WHAT IS NEEDED: Search through the entries for the word "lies" and copy every line that has it.

Stored data entries:
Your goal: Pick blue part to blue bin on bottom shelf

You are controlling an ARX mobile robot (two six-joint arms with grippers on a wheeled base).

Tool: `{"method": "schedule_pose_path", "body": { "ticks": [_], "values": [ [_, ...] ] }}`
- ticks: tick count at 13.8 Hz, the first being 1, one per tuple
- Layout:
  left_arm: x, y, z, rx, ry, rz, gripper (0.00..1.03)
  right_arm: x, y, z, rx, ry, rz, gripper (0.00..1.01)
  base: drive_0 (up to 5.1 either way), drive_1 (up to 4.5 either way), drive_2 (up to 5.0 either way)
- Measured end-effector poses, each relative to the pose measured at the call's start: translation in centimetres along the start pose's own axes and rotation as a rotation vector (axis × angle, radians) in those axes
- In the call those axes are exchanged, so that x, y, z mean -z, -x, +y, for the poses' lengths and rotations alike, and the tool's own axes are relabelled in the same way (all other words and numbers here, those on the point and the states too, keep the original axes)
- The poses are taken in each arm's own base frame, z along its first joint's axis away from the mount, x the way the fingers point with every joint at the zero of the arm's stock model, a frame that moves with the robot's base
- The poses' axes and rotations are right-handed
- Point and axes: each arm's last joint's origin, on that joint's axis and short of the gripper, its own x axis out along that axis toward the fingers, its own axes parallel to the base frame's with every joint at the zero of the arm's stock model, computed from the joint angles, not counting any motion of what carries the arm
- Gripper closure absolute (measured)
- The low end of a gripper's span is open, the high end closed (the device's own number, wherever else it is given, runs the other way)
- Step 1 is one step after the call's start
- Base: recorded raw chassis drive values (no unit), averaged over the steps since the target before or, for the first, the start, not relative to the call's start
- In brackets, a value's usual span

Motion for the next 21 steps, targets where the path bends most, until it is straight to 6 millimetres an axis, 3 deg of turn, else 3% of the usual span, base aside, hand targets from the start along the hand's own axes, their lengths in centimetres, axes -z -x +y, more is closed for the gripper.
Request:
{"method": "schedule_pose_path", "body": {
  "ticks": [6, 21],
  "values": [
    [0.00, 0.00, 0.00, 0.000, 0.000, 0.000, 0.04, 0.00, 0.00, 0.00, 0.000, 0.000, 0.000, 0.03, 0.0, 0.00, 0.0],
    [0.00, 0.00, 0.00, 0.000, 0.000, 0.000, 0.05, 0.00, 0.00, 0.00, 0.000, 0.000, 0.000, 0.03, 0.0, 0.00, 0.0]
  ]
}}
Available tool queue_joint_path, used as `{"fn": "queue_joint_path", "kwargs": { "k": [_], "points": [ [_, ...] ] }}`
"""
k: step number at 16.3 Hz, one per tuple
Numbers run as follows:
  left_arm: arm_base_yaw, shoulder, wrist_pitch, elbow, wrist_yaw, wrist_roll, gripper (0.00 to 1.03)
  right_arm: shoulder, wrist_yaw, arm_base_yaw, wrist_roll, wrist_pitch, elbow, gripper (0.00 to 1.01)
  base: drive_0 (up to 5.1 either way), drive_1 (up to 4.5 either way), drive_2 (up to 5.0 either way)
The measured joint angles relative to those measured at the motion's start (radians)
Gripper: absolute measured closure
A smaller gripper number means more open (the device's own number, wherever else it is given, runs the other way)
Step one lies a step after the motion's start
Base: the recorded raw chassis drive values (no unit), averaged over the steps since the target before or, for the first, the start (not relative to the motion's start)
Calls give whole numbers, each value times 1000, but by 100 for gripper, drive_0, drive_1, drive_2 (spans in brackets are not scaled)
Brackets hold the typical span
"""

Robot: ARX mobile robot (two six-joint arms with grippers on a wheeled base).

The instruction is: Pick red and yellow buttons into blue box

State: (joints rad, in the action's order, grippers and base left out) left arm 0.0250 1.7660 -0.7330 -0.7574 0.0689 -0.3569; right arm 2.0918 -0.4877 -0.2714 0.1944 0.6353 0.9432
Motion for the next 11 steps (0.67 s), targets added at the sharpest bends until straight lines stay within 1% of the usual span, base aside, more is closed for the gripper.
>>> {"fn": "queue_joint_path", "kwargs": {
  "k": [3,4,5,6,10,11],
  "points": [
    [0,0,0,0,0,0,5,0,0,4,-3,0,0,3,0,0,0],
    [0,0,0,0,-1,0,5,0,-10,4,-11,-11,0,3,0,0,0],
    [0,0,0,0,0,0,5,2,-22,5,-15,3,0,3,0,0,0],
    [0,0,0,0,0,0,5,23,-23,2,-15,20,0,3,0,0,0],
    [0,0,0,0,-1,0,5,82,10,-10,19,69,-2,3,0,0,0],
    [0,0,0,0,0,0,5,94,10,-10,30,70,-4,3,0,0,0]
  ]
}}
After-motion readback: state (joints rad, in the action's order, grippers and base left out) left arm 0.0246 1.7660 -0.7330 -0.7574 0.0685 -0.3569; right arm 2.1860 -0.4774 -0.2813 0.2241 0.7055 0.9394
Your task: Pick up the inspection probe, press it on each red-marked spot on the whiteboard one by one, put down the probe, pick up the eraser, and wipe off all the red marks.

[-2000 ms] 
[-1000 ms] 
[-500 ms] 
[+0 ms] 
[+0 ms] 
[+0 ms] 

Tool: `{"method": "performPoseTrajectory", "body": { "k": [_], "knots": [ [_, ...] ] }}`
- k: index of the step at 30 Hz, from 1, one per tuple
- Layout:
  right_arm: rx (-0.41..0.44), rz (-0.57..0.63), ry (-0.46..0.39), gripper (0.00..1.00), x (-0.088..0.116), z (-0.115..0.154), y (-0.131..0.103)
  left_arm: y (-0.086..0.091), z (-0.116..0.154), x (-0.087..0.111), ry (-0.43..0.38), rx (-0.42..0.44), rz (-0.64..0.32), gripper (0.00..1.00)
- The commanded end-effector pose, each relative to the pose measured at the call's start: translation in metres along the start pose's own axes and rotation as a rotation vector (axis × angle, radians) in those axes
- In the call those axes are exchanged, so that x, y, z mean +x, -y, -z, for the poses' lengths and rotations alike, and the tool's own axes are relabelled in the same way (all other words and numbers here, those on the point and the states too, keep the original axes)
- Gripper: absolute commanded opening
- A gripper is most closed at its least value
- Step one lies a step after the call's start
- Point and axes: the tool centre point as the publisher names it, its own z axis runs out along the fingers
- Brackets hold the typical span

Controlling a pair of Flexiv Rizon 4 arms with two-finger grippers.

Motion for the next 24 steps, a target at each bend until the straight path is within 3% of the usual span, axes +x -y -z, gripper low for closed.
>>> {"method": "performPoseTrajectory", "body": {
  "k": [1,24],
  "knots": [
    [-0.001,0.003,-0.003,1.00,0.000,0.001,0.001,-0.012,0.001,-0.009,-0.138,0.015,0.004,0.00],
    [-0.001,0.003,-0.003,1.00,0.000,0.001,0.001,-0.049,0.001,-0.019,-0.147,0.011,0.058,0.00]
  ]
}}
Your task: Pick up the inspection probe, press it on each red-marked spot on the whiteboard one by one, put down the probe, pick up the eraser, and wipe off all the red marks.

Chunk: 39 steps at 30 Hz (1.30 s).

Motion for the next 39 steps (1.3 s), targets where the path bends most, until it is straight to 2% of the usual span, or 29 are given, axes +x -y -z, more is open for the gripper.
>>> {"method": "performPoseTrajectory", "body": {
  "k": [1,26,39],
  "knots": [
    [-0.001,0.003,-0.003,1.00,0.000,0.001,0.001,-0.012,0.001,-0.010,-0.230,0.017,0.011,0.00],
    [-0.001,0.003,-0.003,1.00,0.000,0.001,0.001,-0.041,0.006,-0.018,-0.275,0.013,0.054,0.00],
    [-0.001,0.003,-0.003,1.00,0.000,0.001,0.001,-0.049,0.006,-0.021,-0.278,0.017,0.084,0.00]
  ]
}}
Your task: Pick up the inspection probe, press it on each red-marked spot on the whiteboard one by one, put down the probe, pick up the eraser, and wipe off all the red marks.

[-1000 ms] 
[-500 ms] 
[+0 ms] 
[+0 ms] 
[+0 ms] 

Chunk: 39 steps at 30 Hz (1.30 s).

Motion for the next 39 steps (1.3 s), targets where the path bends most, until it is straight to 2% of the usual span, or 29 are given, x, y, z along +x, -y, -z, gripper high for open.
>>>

TASK RESULT:
Step one lies a step after the motion's start
- Step one lies a step after the call's start

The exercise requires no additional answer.